*** DATA PROVIDED ***

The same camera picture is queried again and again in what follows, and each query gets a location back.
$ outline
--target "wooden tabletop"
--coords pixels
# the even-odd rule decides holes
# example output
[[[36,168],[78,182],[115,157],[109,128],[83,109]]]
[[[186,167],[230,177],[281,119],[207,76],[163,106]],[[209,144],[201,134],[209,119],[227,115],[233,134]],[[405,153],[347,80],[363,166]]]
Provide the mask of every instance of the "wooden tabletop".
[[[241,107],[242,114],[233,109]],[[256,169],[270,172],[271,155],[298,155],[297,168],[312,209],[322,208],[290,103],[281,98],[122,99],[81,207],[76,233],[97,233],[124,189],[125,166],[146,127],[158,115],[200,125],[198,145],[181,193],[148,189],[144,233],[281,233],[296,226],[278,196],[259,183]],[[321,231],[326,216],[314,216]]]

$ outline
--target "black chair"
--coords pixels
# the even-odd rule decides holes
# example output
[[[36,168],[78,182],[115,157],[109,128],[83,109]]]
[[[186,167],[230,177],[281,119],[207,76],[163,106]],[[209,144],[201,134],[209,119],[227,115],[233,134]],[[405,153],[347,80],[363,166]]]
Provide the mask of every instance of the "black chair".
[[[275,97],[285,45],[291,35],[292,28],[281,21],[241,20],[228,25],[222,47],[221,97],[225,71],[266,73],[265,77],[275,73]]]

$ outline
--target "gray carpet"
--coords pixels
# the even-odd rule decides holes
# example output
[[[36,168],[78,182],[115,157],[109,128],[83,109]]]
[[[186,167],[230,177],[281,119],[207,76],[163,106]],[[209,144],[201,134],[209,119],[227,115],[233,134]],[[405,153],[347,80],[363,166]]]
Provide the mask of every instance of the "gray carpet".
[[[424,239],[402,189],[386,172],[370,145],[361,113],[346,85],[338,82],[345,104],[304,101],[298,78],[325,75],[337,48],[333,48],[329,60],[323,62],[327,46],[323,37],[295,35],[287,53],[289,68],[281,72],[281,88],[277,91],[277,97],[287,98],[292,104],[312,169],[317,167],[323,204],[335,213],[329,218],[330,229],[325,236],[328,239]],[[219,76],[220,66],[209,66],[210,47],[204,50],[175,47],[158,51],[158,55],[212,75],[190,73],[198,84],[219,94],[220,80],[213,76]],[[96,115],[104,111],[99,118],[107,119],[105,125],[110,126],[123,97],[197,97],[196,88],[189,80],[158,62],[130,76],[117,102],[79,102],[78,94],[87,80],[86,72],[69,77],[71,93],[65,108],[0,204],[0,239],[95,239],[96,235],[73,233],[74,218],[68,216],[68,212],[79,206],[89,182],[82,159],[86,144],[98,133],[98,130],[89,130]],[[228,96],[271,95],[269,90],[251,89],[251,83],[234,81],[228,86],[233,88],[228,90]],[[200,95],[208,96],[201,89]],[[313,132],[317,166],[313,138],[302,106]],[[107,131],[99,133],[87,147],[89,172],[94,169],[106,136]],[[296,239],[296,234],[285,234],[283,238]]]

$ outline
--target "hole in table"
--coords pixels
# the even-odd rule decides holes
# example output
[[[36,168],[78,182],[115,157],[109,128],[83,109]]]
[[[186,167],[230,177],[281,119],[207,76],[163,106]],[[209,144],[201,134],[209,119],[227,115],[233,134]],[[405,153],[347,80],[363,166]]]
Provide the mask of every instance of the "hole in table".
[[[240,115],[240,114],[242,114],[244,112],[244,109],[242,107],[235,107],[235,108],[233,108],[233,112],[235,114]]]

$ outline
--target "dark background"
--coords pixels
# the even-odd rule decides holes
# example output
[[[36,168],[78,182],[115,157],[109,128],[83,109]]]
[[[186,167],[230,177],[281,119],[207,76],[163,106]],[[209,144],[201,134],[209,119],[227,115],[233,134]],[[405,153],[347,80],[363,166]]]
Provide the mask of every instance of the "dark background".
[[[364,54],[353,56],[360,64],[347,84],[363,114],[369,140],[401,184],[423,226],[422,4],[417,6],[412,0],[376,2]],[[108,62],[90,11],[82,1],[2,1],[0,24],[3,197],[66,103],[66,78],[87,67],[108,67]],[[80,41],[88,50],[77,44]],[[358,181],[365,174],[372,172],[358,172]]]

*** End of DATA PROVIDED ***
*** DATA PROVIDED ***

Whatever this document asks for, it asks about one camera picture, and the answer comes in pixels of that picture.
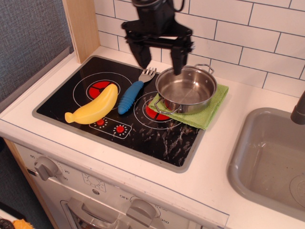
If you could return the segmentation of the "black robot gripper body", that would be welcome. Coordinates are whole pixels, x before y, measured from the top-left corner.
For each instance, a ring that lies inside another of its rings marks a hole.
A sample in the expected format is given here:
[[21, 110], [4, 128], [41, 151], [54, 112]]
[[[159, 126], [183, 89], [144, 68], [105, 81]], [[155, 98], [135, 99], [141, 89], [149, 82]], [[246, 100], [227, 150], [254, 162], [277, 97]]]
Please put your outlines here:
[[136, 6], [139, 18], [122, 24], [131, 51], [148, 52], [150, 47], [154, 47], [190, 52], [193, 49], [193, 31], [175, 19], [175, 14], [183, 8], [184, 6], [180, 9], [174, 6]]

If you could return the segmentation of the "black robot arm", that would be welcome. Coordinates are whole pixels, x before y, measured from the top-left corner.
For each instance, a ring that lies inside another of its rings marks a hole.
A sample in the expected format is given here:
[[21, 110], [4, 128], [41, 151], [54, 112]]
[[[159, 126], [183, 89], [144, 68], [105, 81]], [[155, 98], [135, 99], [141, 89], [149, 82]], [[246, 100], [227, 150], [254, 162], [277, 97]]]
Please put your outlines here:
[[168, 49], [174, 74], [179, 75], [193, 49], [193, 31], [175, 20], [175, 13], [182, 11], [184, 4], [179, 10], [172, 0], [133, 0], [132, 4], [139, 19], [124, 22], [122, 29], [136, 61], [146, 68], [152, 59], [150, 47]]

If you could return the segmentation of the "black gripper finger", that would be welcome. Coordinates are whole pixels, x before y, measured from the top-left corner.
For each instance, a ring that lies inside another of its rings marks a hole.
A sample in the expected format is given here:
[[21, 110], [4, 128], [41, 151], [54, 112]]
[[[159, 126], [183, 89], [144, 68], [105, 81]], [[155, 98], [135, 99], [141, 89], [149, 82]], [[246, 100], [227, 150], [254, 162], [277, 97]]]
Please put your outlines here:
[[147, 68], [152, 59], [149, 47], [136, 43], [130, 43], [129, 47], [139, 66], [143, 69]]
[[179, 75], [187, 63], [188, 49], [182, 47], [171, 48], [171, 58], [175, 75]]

*** End of DATA PROVIDED ***

(GOAL OF THE EXERCISE):
In the records above, find each line that mentions the word "segmentation", and copy it.

(EXERCISE ANSWER):
If you could return the segmentation of the "black robot gripper body", that would be welcome. Coordinates are whole pixels, x before y, measured from the top-left corner.
If you could return the segmentation of the "black robot arm", that would be welcome. Coordinates are whole pixels, x before y, measured from the top-left corner.
If you could return the segmentation of the "black gripper finger", that would be welcome. Coordinates are whole pixels, x before y, measured from the top-left corner.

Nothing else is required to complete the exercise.